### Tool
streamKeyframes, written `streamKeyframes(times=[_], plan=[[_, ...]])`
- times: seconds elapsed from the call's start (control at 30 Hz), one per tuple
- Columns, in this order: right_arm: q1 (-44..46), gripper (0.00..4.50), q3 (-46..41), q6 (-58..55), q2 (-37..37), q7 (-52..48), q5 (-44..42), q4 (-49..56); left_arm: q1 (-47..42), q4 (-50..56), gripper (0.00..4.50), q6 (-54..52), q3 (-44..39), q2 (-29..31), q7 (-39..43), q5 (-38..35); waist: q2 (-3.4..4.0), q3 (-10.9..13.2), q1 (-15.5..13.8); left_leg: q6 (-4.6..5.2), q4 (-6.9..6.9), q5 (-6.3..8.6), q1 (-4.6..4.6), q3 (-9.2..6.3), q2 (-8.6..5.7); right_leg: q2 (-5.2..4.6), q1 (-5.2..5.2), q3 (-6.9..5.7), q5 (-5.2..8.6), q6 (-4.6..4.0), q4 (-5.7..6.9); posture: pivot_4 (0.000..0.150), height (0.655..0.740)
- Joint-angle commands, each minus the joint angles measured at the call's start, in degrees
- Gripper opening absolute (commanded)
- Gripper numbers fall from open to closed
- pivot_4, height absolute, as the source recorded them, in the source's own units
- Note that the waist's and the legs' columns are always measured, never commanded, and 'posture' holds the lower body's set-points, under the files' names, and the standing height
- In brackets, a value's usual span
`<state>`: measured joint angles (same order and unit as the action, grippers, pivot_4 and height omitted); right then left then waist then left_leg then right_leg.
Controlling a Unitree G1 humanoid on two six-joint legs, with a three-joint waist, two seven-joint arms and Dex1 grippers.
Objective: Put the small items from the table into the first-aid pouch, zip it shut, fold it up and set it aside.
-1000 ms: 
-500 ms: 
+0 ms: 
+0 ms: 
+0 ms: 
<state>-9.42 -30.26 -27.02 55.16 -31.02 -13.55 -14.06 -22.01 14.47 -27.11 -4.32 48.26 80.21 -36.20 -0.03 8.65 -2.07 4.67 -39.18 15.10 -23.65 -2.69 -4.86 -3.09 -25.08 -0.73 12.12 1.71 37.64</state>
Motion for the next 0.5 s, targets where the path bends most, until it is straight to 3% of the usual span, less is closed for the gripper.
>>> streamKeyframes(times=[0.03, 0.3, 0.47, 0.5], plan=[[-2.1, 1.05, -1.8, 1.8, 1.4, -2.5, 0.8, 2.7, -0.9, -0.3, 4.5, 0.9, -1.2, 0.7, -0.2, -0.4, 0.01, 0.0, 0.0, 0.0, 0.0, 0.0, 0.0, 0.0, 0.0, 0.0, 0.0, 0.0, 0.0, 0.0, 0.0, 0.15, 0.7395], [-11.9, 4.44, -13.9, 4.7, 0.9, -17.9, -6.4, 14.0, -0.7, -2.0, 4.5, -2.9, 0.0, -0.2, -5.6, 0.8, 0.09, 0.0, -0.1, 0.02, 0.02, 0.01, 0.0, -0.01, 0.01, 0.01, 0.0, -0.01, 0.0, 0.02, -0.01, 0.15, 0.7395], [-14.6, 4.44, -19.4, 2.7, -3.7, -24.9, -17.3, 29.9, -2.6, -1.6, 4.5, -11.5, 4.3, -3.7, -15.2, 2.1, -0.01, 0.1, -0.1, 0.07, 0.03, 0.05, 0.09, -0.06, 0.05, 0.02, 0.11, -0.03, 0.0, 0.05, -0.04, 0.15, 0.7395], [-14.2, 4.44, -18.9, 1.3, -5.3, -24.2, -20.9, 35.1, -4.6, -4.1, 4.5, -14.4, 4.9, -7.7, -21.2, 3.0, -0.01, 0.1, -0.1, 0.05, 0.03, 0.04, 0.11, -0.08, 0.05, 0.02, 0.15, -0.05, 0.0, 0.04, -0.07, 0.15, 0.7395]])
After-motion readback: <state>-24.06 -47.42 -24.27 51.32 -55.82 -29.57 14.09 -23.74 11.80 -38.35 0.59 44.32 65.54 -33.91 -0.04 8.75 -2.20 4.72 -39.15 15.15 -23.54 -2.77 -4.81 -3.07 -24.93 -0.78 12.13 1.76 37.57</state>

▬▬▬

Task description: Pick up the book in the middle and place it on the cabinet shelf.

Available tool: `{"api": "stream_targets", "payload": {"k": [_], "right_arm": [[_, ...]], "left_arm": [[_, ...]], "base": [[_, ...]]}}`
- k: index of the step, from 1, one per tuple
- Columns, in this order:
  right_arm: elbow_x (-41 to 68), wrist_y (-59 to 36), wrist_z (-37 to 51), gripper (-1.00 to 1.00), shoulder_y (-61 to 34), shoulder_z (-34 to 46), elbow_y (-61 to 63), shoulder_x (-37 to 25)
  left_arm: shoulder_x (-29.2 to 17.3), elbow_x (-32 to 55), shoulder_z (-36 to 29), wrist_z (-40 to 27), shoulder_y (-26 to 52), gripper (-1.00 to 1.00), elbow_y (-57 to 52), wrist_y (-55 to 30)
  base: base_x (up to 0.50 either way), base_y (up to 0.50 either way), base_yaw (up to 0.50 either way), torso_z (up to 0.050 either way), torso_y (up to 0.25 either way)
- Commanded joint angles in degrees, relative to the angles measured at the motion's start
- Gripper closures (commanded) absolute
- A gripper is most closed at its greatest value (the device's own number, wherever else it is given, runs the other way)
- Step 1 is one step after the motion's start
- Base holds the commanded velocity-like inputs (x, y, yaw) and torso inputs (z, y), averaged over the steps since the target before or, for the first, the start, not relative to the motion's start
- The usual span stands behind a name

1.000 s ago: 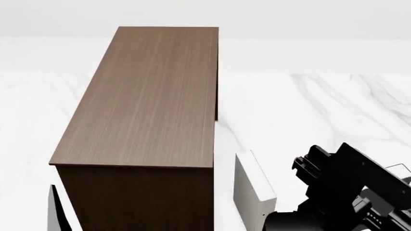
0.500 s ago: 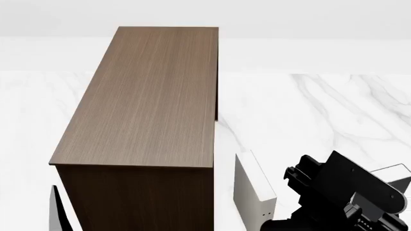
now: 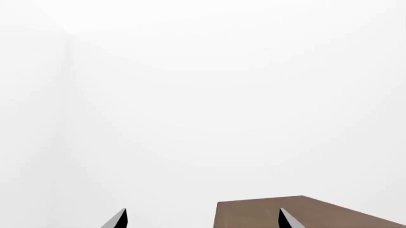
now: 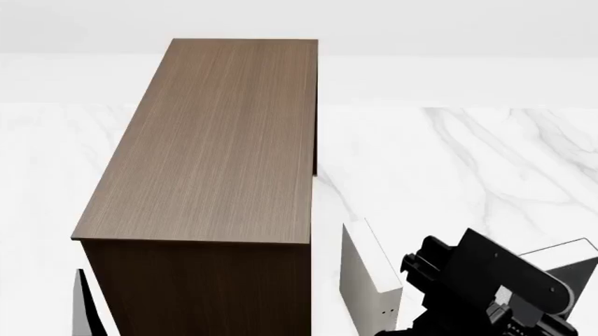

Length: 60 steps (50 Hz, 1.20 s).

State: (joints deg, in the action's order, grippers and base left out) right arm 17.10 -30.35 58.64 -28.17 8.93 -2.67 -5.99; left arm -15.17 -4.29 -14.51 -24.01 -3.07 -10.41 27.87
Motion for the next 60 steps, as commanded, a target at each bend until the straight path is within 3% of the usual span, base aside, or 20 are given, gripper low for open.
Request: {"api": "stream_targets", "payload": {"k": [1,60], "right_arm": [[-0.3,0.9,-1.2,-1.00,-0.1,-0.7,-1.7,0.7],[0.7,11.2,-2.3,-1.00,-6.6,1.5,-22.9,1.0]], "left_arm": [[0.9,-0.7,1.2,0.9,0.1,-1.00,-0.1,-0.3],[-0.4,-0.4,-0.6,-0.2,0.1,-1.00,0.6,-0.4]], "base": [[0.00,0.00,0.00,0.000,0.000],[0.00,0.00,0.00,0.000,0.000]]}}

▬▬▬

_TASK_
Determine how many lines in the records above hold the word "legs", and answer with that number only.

_RESPONSE AREA_
2